Peers? what peers? Did you ignore the definition Strongs gave?
Since I don't speak Hebrew, I'm content to be guided by the choice of words made by the translators of the KJV, the RSV (my usual) and the other translations I'm aware of.
According to the scholars, these "gods" can even be human. That kind of fights with your argument.
But when the chips are down, when you have to use your scholarship to render the bible in good and accurate English, the meaning you choose is 'god' ─ or you do if you're translating the reputable versions.
The Creator has no peers. There are no gods of his equal with whom he is in competition.
As I said before, that's the post-Captivity version. Before then, everyone knew that every tribe had its god, and the earlier parts of the bible reflect this.
But perhaps a little excursion back to Genesis might clear things up. How many gods are Creators? When God said "Let US make man in OUR image" who do you think he was talking to?
According to the footnote to Genesis 1:26 in my Oxford Annotated RSV, "The plural us, our
probably refers to the divine beings who compose god's heavenly court." The Tanakh elsewhere refers to them as the 'sons of God' but does not confuse them with gods.
How many gods did Adam and his wife have to deal with? How many gods did Elijah have? What about Noah? How many gods caused the flood...as opposed to the ones who merited it?
How many tribes did Adam and Eve belong to? That many gods. And Elijah. And Noah. But it's freely acknowledged in eg the Judges passage that each tribe has its separate God.
As far as I am aware....there were no other real gods in existence apart from Jehovah....
I gave you some quotes. Chemosh, for example.
Prior to the flood I don't recall any mention of other gods apart from satan that wanted worship.
As a biblical point, it's correct that Yahweh is the god of the mythical period from the point of view of the writers of the Torah. From an historical view, the story of Noah is copied, with slight adaptations, from the Mesopotamian Semites' tale of Gilgamesh from Babylon, who got it from Akkad, who got it from the non-Semitic Sumerians. We have it written on clay tablets from the decades either side of 2000 BCE, and we also have personal seals bearing images of the Sumerian Noah from at least 500 years before that. Yahweh, as you know, doesn't appear in history till around 1500 BCE.
As far as I know, the only other "god" who has that kind of power is satan. Magic is his domain. The priests in Egypt practiced magic.

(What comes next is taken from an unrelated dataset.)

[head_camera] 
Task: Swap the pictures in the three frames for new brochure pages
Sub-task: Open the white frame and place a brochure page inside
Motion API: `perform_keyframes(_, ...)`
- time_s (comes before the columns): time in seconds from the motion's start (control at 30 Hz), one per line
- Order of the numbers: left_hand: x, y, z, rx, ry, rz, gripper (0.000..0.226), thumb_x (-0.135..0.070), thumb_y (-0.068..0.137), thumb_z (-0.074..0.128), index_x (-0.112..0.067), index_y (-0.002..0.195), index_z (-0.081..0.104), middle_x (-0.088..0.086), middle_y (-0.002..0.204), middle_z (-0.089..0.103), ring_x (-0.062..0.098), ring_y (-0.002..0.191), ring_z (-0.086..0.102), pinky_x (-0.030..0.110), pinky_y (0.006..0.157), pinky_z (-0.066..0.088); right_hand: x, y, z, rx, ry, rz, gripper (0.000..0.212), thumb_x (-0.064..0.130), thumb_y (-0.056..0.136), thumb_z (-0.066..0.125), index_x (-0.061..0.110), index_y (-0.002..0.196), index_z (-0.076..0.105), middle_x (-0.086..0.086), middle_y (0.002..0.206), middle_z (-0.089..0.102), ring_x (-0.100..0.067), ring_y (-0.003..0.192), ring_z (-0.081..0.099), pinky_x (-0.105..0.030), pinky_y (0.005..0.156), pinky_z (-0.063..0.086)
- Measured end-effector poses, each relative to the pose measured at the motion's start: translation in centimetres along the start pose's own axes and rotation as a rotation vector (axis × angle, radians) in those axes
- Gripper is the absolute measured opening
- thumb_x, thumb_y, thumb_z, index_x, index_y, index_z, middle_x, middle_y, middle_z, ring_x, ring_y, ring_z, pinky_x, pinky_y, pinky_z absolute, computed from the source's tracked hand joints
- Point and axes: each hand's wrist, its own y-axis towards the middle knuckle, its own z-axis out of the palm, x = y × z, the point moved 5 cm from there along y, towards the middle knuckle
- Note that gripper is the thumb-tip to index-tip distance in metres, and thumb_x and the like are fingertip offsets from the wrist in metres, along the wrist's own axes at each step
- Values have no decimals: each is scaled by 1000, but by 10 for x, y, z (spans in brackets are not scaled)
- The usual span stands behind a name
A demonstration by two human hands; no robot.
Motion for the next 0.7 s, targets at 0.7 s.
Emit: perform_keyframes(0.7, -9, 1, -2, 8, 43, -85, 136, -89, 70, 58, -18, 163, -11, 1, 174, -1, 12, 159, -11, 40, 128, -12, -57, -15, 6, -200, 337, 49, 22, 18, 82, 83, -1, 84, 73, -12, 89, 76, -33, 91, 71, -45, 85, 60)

Now you're being cute ─ it's merely magic if the Egyptian magicians do it, but it's something more noble when Moses and Aaron do it? Pshaw!
Magic is magic whether done by Amun or Pharaoh's magicians or Yahweh or Simon Magus or Gandalf or Dumbledore.
Nor does the story mention Satan. And the argument is made that in the Tanakh Satan is simply a counselor at Yahweh's court, an opposer who tests opinions. He's certainly an associate of Yahweh in Job, not an enemy, for instance.
Chemosh was the god of the Moabites.
And recognized as a god in Judges, as we've seen.
It means not to practice false worship. Not putting a false god in place of Jehovah in one's affections or worship. The fact that they are not real is irrelevant. They are real to those who worship them.
Just like Yahweh. And in their henotheistic society, explicitly so.
“When you have entered into the land that Jehovah your God is giving you, you must not learn to imitate the detestable practices of those nations. 10 There should not be found in you anyone who makes his son or his daughter pass through the fire, anyone who employs divination, anyone practicing magic, anyone who looks for omens, a sorcerer, 11 anyone binding others with a spell, anyone who consults a spirit medium or a fortune-teller, or anyone who inquires of the dead. 12 For whoever does these things is detestable to Jehovah, and on account of these detestable practices Jehovah your God is driving them away from before you."
That's mere self-justification. My god doesn't like what you do, so we're taking your land, slaughtering your people, raping the young women and refreshing our stock of slaves.
High Bronze Age morality!
Unfortunately you seem to have fallen into the trap of making assumptions about the Bible's consistency with false evidence and misinterpreted verses plucked at random.
The bible is not a magic book, or set of books. It's a collection of historical documents, and to be read as such. It's a wanton insult to each of the authors, and to history generally, to try to superimpose your own views on the text merely because you find it inconvenient.
Your whole post is nonsense to me.
Then I suggest, with the utmost courtesy, that you brush up on real ancient history, and see where the bible fits into that.